There is material below. Print exactly the lines starting at the line with "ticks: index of" and ending at the line with "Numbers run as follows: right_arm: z", ends included, and no others.

═════ SUPPLIED MATERIAL

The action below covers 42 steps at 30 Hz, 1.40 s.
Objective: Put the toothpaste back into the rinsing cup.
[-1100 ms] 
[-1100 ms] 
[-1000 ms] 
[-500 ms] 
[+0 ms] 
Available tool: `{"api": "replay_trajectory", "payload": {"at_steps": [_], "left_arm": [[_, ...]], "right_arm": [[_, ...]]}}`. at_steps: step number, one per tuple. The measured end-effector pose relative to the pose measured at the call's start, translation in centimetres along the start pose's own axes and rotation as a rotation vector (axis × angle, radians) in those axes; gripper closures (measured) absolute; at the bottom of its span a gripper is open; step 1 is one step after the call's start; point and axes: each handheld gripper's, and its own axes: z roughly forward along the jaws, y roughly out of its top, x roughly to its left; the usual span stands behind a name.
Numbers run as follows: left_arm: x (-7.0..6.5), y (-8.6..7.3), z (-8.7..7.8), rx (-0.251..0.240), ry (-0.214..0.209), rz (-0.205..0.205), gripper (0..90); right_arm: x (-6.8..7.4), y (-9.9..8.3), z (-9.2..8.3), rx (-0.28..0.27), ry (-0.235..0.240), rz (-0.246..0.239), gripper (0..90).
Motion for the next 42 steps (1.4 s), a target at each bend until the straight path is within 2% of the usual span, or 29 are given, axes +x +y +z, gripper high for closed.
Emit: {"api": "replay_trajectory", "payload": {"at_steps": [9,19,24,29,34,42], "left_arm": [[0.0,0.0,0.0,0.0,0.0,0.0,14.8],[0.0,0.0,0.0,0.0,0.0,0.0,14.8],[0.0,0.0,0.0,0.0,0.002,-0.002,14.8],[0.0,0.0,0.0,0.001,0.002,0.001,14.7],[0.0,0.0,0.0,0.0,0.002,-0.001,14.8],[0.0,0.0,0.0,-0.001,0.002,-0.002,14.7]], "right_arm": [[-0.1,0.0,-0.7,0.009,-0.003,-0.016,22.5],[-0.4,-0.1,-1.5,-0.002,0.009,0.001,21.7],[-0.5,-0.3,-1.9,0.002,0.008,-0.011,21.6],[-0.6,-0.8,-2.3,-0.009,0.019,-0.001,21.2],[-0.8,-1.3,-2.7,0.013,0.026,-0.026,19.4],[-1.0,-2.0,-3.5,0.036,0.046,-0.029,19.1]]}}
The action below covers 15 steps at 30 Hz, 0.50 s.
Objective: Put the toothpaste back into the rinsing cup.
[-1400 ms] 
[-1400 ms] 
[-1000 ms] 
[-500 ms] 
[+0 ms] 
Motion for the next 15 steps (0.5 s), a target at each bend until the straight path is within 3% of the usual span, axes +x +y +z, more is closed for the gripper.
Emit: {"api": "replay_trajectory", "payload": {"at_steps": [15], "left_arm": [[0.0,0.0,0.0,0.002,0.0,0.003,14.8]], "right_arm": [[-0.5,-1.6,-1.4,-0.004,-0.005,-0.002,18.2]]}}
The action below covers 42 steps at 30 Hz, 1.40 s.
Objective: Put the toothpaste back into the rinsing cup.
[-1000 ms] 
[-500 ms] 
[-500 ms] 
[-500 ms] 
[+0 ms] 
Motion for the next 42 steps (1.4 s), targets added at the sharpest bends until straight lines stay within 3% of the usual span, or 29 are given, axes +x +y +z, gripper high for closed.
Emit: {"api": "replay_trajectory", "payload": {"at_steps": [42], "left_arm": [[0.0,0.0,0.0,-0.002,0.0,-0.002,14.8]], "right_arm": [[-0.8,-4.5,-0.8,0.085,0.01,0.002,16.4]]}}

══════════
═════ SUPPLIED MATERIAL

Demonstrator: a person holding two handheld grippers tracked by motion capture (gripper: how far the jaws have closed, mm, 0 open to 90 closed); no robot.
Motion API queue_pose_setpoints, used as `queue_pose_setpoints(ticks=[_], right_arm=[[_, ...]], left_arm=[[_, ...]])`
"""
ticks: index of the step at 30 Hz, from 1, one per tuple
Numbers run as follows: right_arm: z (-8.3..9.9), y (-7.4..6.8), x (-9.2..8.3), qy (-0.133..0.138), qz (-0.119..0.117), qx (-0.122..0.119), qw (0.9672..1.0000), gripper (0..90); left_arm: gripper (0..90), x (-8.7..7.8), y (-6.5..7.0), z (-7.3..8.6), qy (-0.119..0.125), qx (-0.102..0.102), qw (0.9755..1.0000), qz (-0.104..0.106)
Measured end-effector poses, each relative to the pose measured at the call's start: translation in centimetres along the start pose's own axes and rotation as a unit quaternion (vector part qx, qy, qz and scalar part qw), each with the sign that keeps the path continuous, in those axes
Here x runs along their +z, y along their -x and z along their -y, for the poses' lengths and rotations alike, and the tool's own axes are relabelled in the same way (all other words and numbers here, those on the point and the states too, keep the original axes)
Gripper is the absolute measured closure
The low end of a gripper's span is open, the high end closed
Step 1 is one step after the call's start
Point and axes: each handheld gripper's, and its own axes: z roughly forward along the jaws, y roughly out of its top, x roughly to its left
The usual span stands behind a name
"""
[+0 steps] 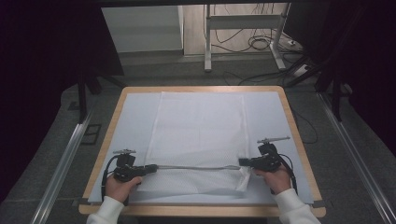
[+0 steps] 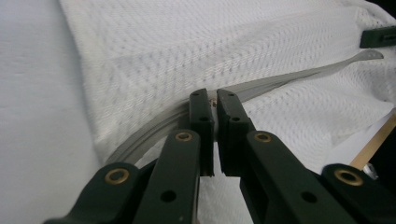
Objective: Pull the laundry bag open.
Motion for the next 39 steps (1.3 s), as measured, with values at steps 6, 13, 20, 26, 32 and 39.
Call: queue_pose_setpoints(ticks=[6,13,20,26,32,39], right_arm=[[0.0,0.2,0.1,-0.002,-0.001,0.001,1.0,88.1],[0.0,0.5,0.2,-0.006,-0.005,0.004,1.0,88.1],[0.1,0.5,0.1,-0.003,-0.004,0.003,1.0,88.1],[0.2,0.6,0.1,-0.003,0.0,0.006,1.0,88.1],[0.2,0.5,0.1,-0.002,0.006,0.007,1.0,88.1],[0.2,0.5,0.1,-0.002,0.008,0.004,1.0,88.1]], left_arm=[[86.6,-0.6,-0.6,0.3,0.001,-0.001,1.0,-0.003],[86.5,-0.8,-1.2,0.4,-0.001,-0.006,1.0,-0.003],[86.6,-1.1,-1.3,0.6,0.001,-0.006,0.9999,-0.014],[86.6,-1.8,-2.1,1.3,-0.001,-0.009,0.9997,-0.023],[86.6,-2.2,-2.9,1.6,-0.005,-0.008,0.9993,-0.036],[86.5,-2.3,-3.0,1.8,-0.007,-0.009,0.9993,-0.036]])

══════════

**EXERCISE RESULT**:
ticks: index of the step at 30 Hz, from 1, one per tuple
Numbers run as follows: right_arm: z (-8.3..9.9), y (-7.4..6.8), x (-9.2..8.3), qy (-0.133..0.138), qz (-0.119..0.117), qx (-0.122..0.119), qw (0.9672..1.0000), gripper (0..90); left_arm: gripper (0..90), x (-8.7..7.8), y (-6.5..7.0), z (-7.3..8.6), qy (-0.119..0.125), qx (-0.102..0.102), qw (0.9755..1.0000), qz (-0.104..0.106)

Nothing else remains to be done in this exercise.